Туман при абсолютном штиле, такой густой, что не видно было полубака и не видно воды под бортом, если глянешь с крыла мостика; туманные гудки терзали уши, от них нельзя было спрятаться даже в герметичности персонального гальюна; у штурманов на переносицах появились красные пятна от радарных намордников, боцман перестоял у якорей, а туман все густел; собственное судно казалось пузырьком воздуха, застывшим в толще сиреневого стекла. У банки Шульц-груни какой-то ошалелый пароходик забрался на нашу сторону фарватера, мы расходились с ним, чертыхаясь и обзывая его „Шульцем“; острили, что всюду – куда ни сунешься – найдется какой-нибудь шульц. И вдруг Юра сказал, так сказал, будто между нами и лебедями уже не пролегла целая ночь, будто они только что пронзили голубой мощной стрелой нежную голубизну весенней Балтики: „У лебедей один закон – верность!“ И ясно стало, что для него нет выше слова, чем слово „верность“, в этом слове для него вся красота и сила мира.
– Если бы ты с ней тайком десяток раз переспал, то я действительно, вероятно, не стал бы говорить, – согласился я.
– „Действительно“, „вероятно“! Ну, а что ты о Виктории вообще можешь сказать? Какой она человек?
– Если ты к ней привязался, то у мужчин один закон есть – молчать в тряпочку.
– Правильно. Тогда, стало быть, я тебе скажу, что она за человек. Дрянь она, дрянь. Мелкая личность. И все это я, будь уверен, вижу и знаю. И все равно – тянет. Забываюсь с ней. Знаю: блуд! но такой, против которого не могу и не хочу устоять. Никогда не думал, что в народном „седина в голову – бес в ребро“ такая сила. Каждый день с нею сплю – и все меня хватает! Такого влечения и в молодости в себе не чуял. Знаю – плохо все кончится, но ты больше с этим вопросом не лезь! Стало.быть, не твоего ума дело, брось в верного друга погибшего играть, брось на меня Степой и Галиной давить. Степан для тебя давно – тень, вымученная юношеская тень… и Галину ты пятнадцать лет в глаза не видел, а она… Знаешь, что она? Постарела она совсем. Бабушка, стало быть. А мне что делать?
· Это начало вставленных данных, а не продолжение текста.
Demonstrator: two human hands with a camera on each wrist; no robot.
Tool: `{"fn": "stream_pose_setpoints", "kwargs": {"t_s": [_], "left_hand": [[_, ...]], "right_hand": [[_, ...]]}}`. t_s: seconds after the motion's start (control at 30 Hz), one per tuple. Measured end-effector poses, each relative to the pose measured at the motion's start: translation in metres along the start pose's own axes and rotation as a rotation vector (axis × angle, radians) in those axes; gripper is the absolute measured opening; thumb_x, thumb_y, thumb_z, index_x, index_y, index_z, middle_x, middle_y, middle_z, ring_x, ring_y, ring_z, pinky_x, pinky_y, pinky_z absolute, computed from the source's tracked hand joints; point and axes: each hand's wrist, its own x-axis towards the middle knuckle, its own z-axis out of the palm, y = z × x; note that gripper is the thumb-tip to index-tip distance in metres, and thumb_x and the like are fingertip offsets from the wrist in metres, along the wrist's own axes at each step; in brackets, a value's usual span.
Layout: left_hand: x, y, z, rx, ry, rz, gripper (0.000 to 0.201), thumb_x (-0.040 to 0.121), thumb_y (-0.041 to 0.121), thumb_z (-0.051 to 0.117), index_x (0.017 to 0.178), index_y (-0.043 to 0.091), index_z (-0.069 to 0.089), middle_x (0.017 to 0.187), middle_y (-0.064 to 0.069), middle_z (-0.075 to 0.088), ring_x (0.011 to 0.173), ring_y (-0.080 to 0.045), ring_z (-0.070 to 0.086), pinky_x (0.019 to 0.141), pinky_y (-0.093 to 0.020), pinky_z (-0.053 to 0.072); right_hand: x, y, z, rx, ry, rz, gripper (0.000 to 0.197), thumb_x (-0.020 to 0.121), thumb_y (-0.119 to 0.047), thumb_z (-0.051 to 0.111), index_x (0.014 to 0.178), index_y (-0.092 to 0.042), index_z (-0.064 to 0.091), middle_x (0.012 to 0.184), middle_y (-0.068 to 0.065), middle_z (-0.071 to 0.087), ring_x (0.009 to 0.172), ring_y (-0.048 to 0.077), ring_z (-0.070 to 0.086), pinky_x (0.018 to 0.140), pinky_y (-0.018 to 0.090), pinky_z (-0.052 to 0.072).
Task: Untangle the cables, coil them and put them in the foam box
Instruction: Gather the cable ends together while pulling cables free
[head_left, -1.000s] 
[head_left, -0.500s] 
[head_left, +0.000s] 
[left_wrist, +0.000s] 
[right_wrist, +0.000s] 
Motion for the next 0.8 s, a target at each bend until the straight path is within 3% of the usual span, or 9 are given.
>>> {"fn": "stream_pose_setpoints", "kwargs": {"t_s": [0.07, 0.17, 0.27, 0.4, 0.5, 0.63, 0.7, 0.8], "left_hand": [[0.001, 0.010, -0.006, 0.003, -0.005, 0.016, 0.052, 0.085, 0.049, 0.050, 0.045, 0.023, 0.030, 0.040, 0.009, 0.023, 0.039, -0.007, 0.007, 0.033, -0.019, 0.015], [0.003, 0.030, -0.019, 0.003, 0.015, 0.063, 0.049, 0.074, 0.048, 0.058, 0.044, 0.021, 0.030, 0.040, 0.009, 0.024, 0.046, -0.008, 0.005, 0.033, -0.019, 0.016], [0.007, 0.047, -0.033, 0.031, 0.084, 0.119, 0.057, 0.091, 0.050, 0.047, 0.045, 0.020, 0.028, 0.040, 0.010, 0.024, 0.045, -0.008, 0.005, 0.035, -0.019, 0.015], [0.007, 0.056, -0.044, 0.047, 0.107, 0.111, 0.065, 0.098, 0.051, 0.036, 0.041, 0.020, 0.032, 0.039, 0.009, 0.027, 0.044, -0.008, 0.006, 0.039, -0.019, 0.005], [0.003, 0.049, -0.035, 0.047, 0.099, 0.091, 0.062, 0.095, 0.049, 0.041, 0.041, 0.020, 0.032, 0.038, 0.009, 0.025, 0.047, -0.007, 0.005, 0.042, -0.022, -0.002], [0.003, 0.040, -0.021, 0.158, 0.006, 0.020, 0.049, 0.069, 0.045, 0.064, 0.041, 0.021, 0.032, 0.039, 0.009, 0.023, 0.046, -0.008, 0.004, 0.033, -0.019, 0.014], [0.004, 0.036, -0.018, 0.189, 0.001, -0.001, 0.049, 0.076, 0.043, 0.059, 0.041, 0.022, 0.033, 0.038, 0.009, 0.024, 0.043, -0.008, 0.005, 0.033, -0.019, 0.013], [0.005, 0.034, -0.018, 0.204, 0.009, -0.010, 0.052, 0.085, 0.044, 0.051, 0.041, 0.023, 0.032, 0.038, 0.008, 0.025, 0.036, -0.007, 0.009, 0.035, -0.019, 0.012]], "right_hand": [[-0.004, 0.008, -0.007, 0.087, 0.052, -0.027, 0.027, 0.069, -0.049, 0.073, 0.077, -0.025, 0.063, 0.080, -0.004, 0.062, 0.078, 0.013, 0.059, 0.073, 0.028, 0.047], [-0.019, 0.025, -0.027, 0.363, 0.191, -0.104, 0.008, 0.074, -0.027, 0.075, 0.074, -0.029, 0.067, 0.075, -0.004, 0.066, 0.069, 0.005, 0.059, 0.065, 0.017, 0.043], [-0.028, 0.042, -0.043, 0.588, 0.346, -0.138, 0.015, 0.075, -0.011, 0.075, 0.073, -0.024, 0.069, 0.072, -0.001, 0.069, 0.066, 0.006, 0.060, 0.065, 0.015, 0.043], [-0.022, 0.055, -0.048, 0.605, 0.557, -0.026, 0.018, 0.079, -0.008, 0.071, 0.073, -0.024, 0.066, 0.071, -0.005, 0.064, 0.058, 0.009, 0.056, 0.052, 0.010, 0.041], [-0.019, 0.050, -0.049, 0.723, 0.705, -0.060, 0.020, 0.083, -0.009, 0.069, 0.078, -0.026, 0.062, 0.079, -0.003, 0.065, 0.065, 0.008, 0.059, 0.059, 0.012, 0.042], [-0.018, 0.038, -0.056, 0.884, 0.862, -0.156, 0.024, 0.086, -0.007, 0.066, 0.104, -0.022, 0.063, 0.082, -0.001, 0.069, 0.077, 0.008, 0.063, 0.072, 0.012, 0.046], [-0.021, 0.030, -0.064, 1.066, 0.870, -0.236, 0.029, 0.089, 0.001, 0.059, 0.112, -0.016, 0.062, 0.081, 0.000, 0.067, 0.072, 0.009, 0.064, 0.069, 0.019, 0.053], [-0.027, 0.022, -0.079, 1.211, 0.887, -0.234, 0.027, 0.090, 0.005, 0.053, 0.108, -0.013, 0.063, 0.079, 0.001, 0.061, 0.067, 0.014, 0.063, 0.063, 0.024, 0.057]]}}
Здесь, к моему облегчению, вахтенный помощник объявил по трансляции, что через пять минут начинается кино „Малахов курган“.
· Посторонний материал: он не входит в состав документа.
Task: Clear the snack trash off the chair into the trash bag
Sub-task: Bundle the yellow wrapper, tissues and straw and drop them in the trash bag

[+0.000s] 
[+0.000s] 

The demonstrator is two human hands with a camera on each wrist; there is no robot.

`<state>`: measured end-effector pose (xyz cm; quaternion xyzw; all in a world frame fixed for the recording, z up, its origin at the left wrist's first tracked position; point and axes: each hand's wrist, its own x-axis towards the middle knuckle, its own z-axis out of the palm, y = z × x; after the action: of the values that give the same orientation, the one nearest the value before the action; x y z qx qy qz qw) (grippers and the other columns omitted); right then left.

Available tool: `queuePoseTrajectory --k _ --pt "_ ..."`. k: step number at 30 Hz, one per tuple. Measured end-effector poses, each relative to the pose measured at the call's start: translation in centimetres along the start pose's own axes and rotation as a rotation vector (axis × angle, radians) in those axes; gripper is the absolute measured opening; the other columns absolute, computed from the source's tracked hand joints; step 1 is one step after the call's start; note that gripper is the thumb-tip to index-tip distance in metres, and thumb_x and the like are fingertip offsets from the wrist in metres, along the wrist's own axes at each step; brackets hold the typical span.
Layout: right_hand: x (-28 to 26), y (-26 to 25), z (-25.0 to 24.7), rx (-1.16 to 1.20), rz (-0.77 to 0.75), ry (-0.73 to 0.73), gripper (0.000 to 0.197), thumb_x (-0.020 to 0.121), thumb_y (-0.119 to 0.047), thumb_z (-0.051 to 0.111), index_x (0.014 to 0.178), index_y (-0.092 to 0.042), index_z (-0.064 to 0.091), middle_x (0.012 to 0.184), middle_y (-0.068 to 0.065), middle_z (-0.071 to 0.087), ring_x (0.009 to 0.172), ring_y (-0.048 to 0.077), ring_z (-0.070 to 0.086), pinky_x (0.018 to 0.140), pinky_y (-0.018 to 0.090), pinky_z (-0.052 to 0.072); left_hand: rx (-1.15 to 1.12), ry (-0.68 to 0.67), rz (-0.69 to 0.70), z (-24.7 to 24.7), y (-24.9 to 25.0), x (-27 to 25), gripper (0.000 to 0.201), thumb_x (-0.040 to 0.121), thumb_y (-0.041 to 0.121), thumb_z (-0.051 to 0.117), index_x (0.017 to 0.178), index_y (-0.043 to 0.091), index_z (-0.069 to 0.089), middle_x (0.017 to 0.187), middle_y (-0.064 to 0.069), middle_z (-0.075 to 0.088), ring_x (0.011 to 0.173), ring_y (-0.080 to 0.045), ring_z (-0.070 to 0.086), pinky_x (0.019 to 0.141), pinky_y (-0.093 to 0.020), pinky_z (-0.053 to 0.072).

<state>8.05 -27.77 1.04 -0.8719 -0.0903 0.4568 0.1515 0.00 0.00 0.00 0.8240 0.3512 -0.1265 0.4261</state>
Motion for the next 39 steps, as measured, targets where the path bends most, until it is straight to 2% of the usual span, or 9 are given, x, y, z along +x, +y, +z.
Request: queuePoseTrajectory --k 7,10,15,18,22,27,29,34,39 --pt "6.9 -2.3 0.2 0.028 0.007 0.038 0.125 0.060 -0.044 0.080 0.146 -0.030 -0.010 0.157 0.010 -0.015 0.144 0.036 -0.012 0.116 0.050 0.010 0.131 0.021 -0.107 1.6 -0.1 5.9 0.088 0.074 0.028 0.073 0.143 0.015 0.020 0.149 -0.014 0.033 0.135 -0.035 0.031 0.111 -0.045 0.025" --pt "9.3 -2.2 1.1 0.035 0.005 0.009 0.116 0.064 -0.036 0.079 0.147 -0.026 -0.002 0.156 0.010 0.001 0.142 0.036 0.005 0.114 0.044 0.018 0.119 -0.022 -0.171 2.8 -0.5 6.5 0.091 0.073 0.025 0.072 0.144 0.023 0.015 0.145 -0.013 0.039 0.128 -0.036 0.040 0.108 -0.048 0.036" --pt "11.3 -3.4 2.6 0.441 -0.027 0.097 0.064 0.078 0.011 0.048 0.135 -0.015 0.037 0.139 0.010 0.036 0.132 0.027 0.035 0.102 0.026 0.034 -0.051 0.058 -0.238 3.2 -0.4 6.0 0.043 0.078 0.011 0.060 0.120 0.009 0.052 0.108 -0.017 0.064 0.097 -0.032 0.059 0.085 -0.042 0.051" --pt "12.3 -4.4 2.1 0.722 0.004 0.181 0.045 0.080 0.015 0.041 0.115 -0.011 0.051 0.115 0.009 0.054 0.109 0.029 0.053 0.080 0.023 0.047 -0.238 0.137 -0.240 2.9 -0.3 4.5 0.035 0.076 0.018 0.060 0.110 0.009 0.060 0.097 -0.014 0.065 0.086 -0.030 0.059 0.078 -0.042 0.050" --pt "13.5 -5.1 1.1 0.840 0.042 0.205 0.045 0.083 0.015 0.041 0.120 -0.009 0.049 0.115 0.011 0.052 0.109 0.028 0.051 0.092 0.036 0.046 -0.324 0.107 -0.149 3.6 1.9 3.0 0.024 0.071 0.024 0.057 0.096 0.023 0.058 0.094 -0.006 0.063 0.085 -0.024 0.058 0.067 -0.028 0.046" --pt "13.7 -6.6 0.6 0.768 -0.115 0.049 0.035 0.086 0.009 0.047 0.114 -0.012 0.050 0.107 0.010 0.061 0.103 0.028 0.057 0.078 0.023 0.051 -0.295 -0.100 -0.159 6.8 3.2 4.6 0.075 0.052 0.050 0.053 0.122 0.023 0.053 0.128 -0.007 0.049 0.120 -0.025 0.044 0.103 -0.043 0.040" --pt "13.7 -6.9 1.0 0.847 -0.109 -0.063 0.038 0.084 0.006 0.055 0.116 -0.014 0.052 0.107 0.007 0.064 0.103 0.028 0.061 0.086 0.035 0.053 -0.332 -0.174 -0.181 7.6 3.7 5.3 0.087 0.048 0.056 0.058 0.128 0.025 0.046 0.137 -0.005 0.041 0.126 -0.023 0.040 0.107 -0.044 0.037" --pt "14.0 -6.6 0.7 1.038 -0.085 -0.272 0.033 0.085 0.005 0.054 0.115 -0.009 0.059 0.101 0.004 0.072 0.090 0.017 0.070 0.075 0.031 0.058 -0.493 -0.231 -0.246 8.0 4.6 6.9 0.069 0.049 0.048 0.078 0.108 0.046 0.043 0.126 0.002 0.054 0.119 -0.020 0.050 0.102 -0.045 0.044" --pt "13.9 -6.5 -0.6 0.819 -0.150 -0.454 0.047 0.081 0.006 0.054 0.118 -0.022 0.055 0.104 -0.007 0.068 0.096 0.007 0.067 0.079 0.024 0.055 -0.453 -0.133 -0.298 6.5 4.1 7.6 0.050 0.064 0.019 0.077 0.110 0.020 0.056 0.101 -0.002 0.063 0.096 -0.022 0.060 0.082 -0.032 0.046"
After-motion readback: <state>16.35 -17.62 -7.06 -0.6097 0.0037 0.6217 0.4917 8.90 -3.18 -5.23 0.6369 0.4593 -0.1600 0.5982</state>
– Пошли, – сказал Юра. – А после фильма закачу бал. У стармеха накроют. В честь внука, стало быть, Луну перехитрим – песнями перепоем.
Частые „стало быть“ в речи Юры от адмирала Беркута. Я нынче вспомнил, что Беркут, произнося вступительную лекцию на сборах офицеров запаса, часто повторял это „стало быть“, а Юра тогда еще сильно злоупотреблял терминологией подводника. Он буркал „Продуй носовую!“ в адрес всех заснувших на лекциях.